Después de las presentaciones formales, Martin Andler1 abrió el diálogo.
–Ayer vine a su charla –me dice con su laptop abierta, un cuaderno con algunas hojas sueltas y leyendo de ellas como si hubiera tomado apuntes.
–No creo que haya aprendido nada que no supiera –le digo con sinceridad, pretendiendo romper el hielo–. No creo que ningún matemático recibido ni estudiante avanzado incorpore nada nuevo en ninguna de estas charlas.
–Tiene razón –me dice con brutal honestidad–. No aprendí nada nuevo... de matemática. Lo que sí aprendí es su forma de comunicarla. Eso fue novedoso para mí. Me impactó.
Me sentí halagado. Pero no me dio respiro.
–¿Entiende usted que tiene una responsabilidad?
–¿Responsabilidad? ¿Qué responsabilidad? –agregué un poco sorprendido.
–Responsabilidad por el premio que le dieron/dimos el año pasado. Ahora le toca a usted hacerse cargo y ayudarnos a difundir aún más la matemática. Y mejorar lo que se hace. ¿Qué ideas tiene usted?
Ciertamente no estaba preparado para un comienzo así, pero a esta altura resulta irrelevante. Está muy claro que el tema surge en forma inexorable, cada vez que se habla de educación, y muy especialmente sobre educación en matemática. Cada lugar tiene sus particularidades. Es difícil encontrar soluciones que les sirvan “a todos al mismo tiempo”. No hace falta ir muy lejos para descubrir que hay mucha disparidad por colegio/escuela, barrio, ciudad, provincia, región, país. Pero lo que también está claro es que algo tenemos que hacer.

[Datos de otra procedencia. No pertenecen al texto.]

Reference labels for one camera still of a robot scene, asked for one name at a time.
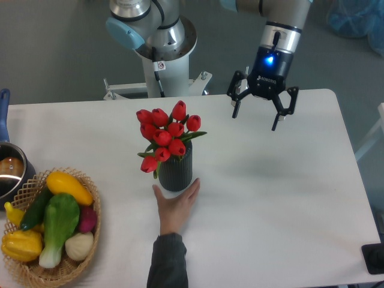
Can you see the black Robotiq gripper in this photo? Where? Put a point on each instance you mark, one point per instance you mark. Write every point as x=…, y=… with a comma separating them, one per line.
x=268, y=74

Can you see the red tulip bouquet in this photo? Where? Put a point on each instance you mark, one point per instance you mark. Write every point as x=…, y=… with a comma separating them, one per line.
x=168, y=135

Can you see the dark ribbed cylindrical vase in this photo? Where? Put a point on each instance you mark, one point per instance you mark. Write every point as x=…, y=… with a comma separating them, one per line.
x=176, y=173

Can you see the grey sleeved forearm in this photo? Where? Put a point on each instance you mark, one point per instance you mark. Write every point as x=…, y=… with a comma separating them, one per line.
x=168, y=264

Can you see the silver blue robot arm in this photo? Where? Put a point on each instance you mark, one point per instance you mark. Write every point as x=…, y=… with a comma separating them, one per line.
x=284, y=21

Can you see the person's bare hand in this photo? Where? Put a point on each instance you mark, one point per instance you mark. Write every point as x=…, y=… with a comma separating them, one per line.
x=173, y=213

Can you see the blue plastic bag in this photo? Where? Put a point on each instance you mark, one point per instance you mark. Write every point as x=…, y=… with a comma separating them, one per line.
x=358, y=19

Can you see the black device at edge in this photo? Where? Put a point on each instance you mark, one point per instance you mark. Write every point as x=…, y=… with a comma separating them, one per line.
x=373, y=257

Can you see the purple radish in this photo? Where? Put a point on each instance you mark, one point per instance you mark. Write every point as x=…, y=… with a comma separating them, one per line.
x=87, y=220

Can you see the yellow squash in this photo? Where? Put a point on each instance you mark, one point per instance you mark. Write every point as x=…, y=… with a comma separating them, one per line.
x=60, y=182

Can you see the green bok choy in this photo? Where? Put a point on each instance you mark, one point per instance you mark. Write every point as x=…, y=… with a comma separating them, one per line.
x=61, y=217

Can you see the white garlic bulb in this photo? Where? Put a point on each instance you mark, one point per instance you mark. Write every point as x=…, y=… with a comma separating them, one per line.
x=78, y=246

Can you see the dark green cucumber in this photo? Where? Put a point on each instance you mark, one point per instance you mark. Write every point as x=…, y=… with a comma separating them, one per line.
x=34, y=215

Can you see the small yellow gourd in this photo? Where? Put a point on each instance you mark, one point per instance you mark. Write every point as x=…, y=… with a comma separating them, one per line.
x=15, y=216

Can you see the yellow bell pepper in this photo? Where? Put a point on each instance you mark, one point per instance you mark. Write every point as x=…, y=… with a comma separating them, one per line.
x=24, y=246

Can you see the woven wicker basket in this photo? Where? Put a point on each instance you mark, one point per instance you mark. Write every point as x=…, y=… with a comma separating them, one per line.
x=31, y=274

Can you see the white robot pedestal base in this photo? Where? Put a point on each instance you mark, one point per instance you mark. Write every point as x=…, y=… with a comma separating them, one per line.
x=165, y=58

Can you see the white frame at right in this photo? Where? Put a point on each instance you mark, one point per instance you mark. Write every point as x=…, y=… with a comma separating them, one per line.
x=371, y=137

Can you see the blue handled saucepan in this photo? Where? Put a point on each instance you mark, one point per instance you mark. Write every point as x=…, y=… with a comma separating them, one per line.
x=16, y=169

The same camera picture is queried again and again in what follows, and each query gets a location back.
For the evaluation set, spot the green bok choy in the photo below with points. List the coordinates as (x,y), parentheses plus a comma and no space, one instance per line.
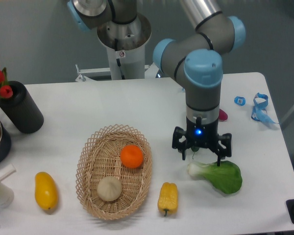
(225,177)

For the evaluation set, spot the blue round tag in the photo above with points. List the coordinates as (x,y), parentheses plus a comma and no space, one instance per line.
(239,100)

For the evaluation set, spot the white plastic bottle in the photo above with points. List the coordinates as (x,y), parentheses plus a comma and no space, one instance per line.
(6,196)

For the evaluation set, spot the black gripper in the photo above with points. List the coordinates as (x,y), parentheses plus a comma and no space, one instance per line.
(202,136)

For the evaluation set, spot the small white block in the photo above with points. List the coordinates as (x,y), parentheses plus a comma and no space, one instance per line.
(7,171)

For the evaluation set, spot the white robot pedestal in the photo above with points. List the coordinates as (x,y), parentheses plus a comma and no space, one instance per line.
(125,46)

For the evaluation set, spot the white steamed bun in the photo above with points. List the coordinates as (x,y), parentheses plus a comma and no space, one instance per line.
(109,188)

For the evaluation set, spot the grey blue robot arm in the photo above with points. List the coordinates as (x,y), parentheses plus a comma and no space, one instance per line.
(195,63)

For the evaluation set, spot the yellow mango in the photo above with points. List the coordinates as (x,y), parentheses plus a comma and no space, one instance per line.
(46,194)

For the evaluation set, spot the orange fruit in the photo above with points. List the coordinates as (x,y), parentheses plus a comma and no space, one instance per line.
(131,156)

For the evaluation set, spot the woven wicker basket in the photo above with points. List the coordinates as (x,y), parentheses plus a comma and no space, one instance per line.
(100,158)

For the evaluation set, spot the black cylindrical vase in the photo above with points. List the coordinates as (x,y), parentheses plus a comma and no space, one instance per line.
(22,110)

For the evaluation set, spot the green cucumber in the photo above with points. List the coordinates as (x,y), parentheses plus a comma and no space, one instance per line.
(194,150)

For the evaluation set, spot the yellow bell pepper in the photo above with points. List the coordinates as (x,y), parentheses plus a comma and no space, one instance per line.
(168,199)

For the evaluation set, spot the magenta sweet potato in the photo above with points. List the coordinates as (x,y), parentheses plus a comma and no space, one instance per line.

Me preparé para decir la frase que sirve de gran disparadora: “Yo creo que es muy saludable la reacción que tienen y han tenido históricamente los alumnos. De la forma en la que les hemos presentado la matemática durante más de un siglo, la reacción que tienen es un síntoma de salud mental”.
–¿Cómo saludable? –me interpela uno de ellos.
–Y sí –le contesto–. Si usted estuviera sentado en un auditorio en donde le cuentan con detalle la variedad de estampillas que tiene Tailandia, la historia de cada una de ellas, los diferentes colores en las que se han presentado, los tamaños, las fechas en las que fueron lanzadas...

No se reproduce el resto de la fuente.